Everything in the programming world is an abstraction. Concerning programming languages, we can distinguish different designs and approaches to a code that allow us to achieve our goals. Various paradigms and their subparadigms introduce certain advantages and thus may serve as perfect solutions to specific problems.
Web development is no exception; it is the structure of abstractions over abstractions that simplify the creation of web services. Still, to understand the idea, we need to go back to the beginning and look at how different designs influenced today’s front-end environment.
Our journey begins with the incentive to create a system for sharing documents, and the Internet seems a great place to do this on a broad scale. Those documents have to present not only text but also visual and logical elements that we can distinguish and correctly display alongside the text, like headers, tables, etc.
Let’s consider for a moment what kind of language would suit those requirements. We need a language to easily structure our content, with no other interactions with it besides linking one document to another. It looks like a perfect example for a confined and specific language, because we have a limited number of visual cases, and also a static language, because we have no functional logic. Thus, it is very likely that our potential solution should be a declarative one.
The HyperText Markup Language (HTML) is introduced in 1993 to define the text and document structure using named elements and to visually present it to the audience. This markup language belongs to a declarative paradigm and, to be more specific, it belongs to the family of domain-specific languages. It looks like our premeditated solution was correct.
The story follows as new needs appear. Properly structured HTML is excellent for creating standalone documents. Still, pretty quickly, engineers realize that we need to separate the presentation layer from the structure layer. That is to reuse specific visual solutions across different documents and to add the possibility to effortlessly present the same content in different flavors.

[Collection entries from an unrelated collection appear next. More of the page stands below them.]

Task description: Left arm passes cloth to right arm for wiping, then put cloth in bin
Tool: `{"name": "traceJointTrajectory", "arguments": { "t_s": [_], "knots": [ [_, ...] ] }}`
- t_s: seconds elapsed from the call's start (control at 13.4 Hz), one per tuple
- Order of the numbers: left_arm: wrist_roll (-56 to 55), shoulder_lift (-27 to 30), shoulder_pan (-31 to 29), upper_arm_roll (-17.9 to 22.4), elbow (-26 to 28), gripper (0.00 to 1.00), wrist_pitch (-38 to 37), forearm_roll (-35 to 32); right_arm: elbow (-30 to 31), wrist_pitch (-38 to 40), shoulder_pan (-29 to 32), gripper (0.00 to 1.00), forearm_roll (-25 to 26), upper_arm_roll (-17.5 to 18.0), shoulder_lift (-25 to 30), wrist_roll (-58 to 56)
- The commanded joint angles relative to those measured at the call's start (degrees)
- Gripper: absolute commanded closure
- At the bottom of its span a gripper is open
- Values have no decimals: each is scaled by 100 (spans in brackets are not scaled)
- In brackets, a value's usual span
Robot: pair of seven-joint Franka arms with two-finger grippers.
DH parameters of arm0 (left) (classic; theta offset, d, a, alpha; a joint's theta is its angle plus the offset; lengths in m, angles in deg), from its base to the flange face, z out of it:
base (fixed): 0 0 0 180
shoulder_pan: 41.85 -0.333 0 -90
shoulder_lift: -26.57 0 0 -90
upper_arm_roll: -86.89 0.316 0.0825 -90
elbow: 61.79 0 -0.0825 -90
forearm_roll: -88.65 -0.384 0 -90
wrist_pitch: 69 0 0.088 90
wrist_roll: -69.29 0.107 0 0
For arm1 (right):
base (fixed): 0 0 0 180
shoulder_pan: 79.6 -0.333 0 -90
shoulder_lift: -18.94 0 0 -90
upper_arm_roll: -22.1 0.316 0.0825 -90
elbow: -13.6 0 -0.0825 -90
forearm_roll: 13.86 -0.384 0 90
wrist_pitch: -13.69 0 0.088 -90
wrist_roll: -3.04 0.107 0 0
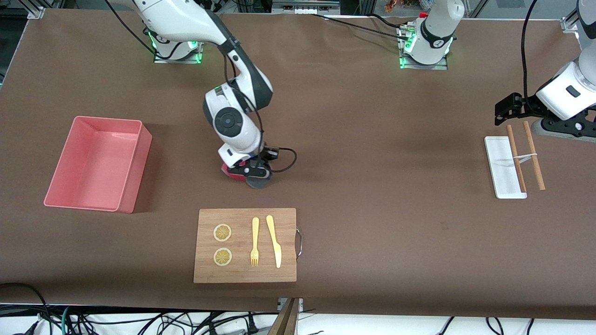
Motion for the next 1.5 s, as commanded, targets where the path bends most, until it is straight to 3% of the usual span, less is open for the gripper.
{"name": "traceJointTrajectory", "arguments": {
  "t_s": [0.0,0.22,0.45,1.05,1.42],
  "knots": [
    [-86,-18,36,-69,-115,0,-108,13,-628,103,-321,100,-213,54,-261,959],
    [-86,-35,62,-122,-160,0,-90,4,-639,435,46,100,-381,231,-130,1139],
    [-86,-44,27,-113,-160,0,-90,-5,-8,586,634,100,-364,275,98,982],
    [-165,-53,28,-122,-160,0,-81,-75,1075,595,2462,100,-303,231,696,-2416],
    [-253,-61,54,-139,-160,0,-72,-84,1506,787,2860,100,-22,-339,1240,-4089]
  ]
}}
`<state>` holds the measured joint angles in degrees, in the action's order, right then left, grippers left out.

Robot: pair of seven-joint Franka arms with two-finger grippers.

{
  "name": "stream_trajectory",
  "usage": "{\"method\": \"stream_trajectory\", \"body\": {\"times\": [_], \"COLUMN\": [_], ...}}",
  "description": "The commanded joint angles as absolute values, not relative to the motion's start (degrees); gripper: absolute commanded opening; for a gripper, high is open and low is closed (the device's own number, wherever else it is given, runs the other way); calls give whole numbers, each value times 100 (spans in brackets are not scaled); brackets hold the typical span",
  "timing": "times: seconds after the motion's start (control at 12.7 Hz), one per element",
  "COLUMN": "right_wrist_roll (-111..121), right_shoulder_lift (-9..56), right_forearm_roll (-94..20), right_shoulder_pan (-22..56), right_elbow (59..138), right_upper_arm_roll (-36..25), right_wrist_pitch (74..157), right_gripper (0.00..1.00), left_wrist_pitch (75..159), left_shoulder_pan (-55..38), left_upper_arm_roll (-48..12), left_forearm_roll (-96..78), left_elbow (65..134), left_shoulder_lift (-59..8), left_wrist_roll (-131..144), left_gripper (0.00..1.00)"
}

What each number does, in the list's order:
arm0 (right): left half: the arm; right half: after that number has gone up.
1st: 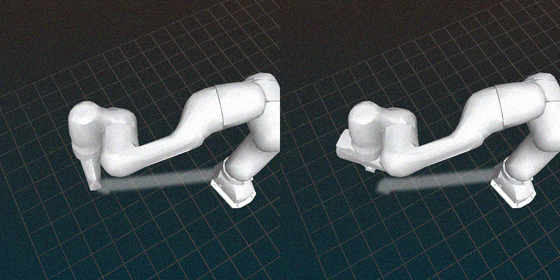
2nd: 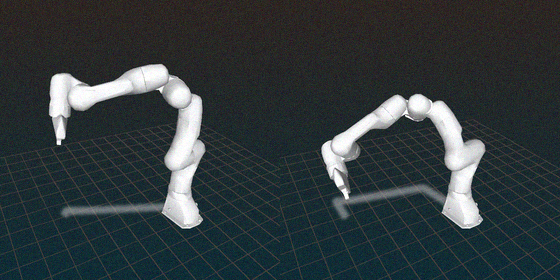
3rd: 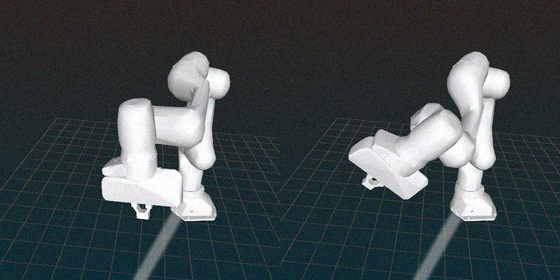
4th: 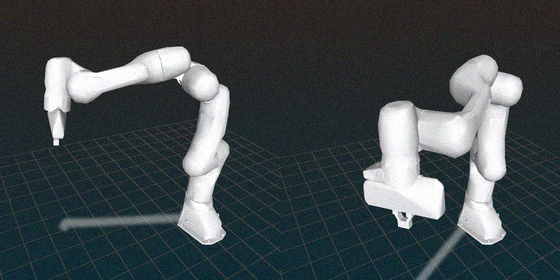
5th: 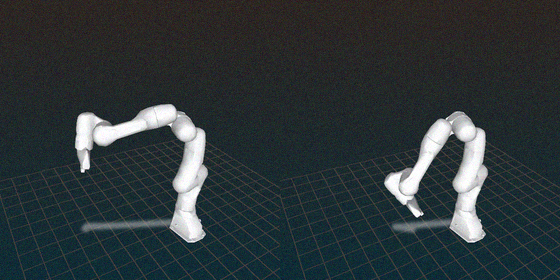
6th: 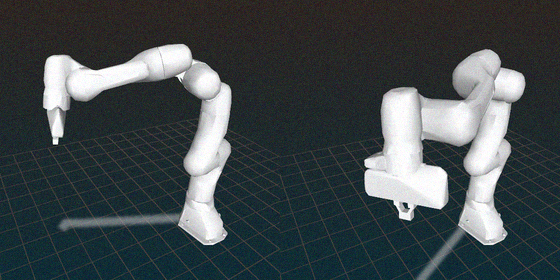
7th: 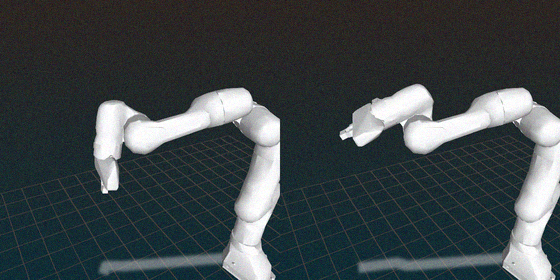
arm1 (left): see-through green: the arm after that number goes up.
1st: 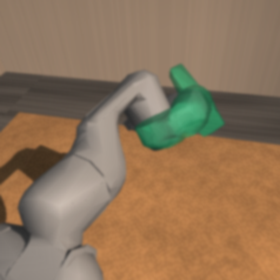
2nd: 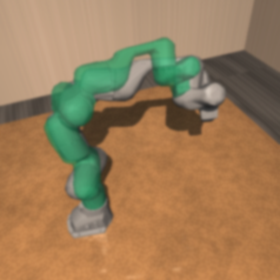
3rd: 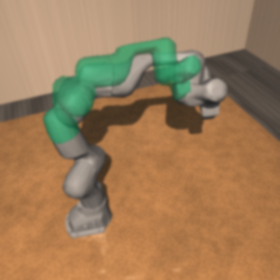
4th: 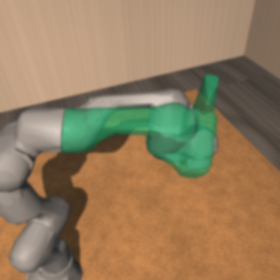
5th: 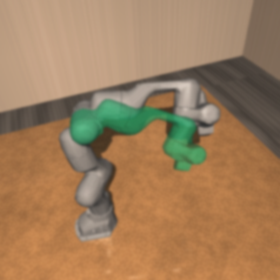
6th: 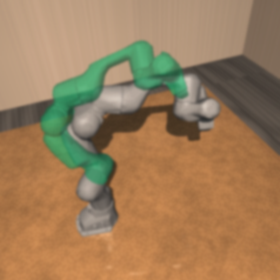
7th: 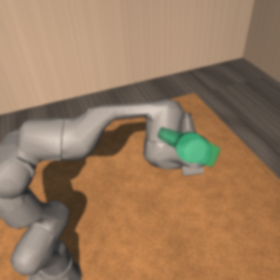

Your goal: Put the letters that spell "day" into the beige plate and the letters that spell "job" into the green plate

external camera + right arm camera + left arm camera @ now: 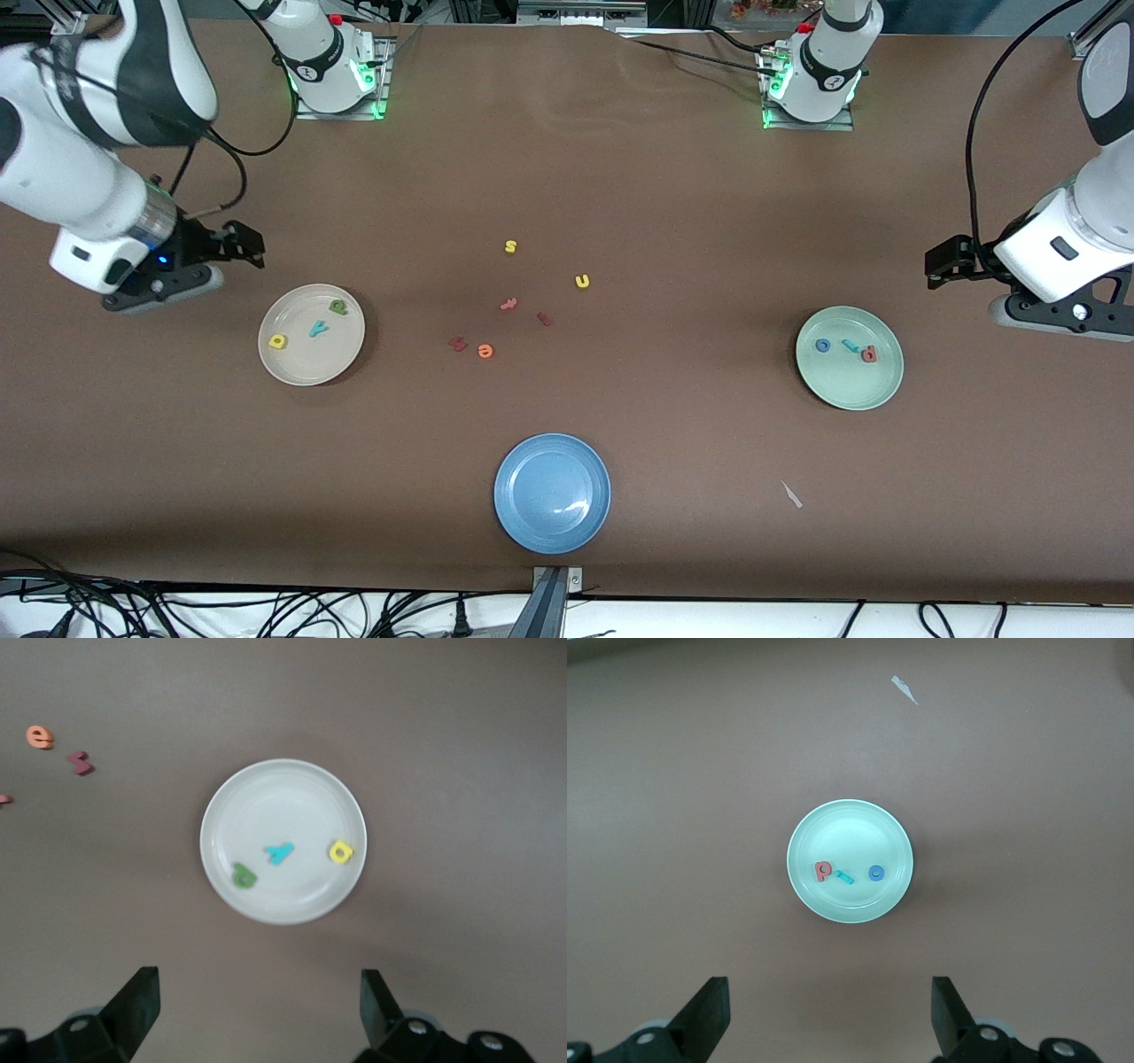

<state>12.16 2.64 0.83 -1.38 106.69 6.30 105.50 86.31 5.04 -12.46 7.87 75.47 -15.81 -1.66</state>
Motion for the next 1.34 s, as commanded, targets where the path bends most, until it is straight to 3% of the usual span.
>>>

Again, we may think about the best possible solution. Our domain does not change, because we still have a markup language to work with. However, this time, we need to separate visual definitions from the structure and reference specific elements to connect those two abstractions. A pretty reasonable solution would be to introduce another declarative language, which is also static. It would accurately define how our content should be presented and refer to proper elements via universal selectors.
Cascading Style Sheets (CSS) is introduced in 1996 to describe the presentation layer of HTML and other markup languages. It standardizes the visual aspect of documents and allows moving its definitions away from the content itself. Still, it is interconnected with the HTML declaration, because specific elements may accept only certain attributes that correctly apply to them.
Another essential invention appears due to the increasing demand for making static markup more dynamic. It is not enough to have a well-structured text, and a beautiful one too, hence engineers wanted it to be alive.
The main requirement is to await users’ interactions and perform somehow at that time, for instance, move elements around and display or hide some of them.
How do you approach a task like that? Well, truth be told, we do not have too many options. First of all, it has to be an interpreted language, because we want scripts written in a source code to execute when the browser interprets the document and creates Document Object Model (DOM). Then, we need to have an event-driven code with most of the imperative features, like loops and variables, to move elements around quickly. An obvious addition may include some of the object-oriented ideas, so we match the DOM design. Lastly, we need some clear, well-known syntax, like C and Java, to make everyone fall in love with the new invention.
Nevertheless, considering its event-driven design based on DOM elements, it is a predominantly imperative, object-oriented language. Things like first-class functions allow writing a functional code, but the functional paradigm is at best a second-class citizen.
This was a short story of the beginning of web development. It is a perfect example to demonstrate how we can use the advantages of certain paradigms and implement them to create languages precisely fitted to our needs. Learning a little bit of history and understanding its roots may help us to realize not only how did we end up in the place we are now, but most importantly, to recognize why the front-end development is shaped like that.